Матушкино лицо кожурой сползает с головы и ошкурками свисает с подбородка.
– Но как же так…
Я просто встаю с пола.
– В любом случае мне нужно пойти причесаться.
– Ну вот, видите? Он теперь совсем другой молодой человек, у него прекрасная перспективная работа, и все такое.

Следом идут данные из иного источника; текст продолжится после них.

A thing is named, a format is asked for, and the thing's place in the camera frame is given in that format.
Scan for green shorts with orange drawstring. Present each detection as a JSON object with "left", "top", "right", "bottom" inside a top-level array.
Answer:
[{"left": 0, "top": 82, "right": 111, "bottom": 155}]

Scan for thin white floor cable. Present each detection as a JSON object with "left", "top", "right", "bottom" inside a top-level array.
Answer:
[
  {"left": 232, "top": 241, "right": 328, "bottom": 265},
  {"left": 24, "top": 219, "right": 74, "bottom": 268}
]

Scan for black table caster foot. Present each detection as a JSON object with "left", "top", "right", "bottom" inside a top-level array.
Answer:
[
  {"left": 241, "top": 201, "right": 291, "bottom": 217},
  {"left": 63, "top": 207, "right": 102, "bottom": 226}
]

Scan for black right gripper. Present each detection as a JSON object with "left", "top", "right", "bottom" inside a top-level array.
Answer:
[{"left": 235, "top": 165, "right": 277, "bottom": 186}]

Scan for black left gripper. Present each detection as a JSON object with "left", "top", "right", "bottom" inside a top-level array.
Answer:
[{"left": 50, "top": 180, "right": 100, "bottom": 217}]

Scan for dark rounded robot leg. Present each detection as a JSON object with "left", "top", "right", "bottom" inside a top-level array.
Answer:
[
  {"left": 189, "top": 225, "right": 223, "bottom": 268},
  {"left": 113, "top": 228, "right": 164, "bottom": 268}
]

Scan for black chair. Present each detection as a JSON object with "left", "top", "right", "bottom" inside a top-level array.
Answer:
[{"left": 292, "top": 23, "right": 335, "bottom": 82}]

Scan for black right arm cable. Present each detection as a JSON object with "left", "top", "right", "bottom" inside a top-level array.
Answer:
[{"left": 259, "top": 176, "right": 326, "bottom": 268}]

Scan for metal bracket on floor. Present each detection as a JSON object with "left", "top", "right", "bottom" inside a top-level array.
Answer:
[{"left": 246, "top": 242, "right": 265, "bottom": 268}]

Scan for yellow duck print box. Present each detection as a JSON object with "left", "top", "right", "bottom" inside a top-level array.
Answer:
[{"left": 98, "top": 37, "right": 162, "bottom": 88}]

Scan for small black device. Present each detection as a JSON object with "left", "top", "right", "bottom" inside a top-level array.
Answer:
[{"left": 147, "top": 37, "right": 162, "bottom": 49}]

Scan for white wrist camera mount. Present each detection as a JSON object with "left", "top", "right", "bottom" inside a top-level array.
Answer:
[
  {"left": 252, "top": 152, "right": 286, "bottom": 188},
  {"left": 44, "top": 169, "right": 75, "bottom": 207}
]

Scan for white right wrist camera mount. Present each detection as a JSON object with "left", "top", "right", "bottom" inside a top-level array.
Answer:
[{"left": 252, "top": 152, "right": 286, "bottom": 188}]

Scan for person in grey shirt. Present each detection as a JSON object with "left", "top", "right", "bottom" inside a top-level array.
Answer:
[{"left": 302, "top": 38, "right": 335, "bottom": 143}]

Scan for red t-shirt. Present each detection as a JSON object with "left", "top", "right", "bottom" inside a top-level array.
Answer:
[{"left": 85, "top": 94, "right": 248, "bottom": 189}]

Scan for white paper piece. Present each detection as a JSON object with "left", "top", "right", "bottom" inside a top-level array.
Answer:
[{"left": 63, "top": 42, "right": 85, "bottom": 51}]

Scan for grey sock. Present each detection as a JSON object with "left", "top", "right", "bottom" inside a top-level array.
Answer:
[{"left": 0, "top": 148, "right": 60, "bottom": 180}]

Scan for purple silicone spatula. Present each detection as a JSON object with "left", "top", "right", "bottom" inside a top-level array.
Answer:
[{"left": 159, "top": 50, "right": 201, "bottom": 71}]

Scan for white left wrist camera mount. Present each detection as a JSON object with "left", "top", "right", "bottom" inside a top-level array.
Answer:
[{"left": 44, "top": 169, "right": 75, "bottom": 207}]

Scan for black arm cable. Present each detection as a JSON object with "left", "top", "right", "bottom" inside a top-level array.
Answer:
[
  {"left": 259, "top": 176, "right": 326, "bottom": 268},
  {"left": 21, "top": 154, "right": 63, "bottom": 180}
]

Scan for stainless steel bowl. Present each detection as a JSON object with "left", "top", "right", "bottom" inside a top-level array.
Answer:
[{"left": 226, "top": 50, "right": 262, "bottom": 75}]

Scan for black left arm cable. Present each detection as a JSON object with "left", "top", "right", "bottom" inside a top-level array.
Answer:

Я покидаю дам и плавно ускользаю вдоль по коридору, мимо матушкиной спальни, чтобы перепаковать рюкзак. Я беру с собой адресную книжку, куртку и еще кое-какое барахло, по мелочи. Плеер, несколько дисков. Кларнет и скейтборд я выкладываю обратно. Вряд ли у меня будет время шататься по городу. Я подхватываю рюкзак и иду прямиком к задней двери, ни слова не сказав на прощание Силам Зла. Даже с крыльца слышно, как моя старушка отчаянно пытается накачать в пирог хоть немного сливок:
– Ну, мне нужно съездить в Сан-Тон за новым холодильником, а еще я договариваюсь об условиях кредита на одну из этих новых сплит-систем, ну, которые можно провести куда хочешь, по всему дому. Мне кажется, что теперь, когда Верн занялся карьерой, мне наконец пора подумать о кое-каких переменах.
Спустившись с крыльца, я замечаю, как мимо нефтяной качалки на малом газу едет грузовик электрической компании: рабочие в кабине всматриваются в номера стоящих вдоль дороги домов. Он подкрадывается ко мне, а потом катит дальше. А я просто жму на педали.